(39)勝ち越し
大相撲のとある本場所八日目である。七連敗している干柿は、いよいよ崖っ淵に立たされていた。今日負ければ、十両に陥落するためである。気力はあったが、どういう訳か身体が言うことを聞かないのである。言い聞かすには、どうすればいいものか…と、朝稽古のあと、シャワーのあとの脱衣場で身体を拭きながら考えていた。そこへ三方部屋の親方、栗川が現れなくてもいいのに、ひょっこり顔を出して現れた。
「親方でしたか…」
「まあ、めげないで、やるだけやればいい…」
「はいっ! そのつもりです、親方っ!」
「その元気なら勝てんと怪しいんだがな…。相撲解説の元横綱、西の富士さんも、そんなこと言っとったぞっ!」
「はあ…めげてはいないんですけどね。

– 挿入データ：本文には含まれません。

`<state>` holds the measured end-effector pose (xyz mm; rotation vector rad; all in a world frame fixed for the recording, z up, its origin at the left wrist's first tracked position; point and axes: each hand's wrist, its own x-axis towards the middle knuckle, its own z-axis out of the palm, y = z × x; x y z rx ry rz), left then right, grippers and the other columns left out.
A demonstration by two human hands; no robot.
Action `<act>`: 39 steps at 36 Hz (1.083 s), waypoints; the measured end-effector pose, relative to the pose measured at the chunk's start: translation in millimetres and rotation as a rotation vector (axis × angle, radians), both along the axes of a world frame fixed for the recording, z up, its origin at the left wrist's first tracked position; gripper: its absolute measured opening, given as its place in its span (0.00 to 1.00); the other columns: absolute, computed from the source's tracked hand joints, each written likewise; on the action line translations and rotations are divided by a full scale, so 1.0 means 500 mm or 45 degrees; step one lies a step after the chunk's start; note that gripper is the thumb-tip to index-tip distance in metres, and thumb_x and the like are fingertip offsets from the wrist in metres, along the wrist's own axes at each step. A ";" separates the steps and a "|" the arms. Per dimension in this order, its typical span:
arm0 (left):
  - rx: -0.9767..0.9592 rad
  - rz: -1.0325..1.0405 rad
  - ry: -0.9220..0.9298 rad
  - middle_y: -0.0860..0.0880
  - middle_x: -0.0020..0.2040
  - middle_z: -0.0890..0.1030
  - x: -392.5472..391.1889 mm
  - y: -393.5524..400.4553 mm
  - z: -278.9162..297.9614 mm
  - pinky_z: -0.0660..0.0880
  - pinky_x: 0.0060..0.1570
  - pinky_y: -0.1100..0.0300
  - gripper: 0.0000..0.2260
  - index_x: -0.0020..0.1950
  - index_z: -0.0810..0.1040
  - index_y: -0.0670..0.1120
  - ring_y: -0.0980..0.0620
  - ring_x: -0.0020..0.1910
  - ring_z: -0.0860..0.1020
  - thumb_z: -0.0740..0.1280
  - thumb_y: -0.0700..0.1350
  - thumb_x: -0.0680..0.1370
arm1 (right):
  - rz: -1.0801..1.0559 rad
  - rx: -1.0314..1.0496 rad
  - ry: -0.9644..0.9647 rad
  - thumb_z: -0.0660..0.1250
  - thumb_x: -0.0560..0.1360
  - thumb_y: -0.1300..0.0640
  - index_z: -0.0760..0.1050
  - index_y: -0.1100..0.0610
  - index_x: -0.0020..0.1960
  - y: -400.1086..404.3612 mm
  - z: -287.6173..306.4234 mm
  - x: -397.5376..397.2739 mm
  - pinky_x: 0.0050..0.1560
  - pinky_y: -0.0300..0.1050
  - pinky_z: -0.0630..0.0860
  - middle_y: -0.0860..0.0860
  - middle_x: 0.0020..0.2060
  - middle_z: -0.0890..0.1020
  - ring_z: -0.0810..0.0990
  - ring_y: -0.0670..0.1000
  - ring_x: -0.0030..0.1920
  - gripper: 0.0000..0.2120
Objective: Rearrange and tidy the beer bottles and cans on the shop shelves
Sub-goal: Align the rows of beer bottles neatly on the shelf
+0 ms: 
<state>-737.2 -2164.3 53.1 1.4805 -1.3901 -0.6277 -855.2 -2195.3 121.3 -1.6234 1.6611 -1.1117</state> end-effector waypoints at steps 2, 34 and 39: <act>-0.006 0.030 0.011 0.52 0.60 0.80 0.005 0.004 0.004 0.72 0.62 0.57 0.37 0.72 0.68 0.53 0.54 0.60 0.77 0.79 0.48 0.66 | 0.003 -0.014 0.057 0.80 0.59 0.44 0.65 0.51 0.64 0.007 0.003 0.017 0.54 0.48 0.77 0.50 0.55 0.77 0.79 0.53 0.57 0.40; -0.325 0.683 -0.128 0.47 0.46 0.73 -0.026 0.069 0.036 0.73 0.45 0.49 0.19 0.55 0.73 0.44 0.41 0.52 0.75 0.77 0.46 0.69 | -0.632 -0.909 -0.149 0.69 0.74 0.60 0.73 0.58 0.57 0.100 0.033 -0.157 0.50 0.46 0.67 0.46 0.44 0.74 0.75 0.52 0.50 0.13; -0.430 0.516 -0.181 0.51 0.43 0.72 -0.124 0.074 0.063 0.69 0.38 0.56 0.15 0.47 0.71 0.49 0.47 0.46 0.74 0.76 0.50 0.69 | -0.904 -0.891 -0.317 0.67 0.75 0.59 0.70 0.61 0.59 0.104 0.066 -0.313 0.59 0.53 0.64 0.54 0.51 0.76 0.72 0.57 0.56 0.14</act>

勝てないんです…」
「♪ひとぉ~にぃ勝つよぉ~りぃ 自分に勝てとぉ~~♪」
栗川親方は、何を思ったのか、突然、歌い慣れた美声で、歌わなくてもいいのに歌い出した。少し、自慢したかった・・という節もある。
「はいっ!」
干柿は、よしっ! 今日から勝ち越そうと思わんようにしよう…と決意した。
その後、干柿は見事に勝ち星を重ね、八勝七敗で勝ち越したのである。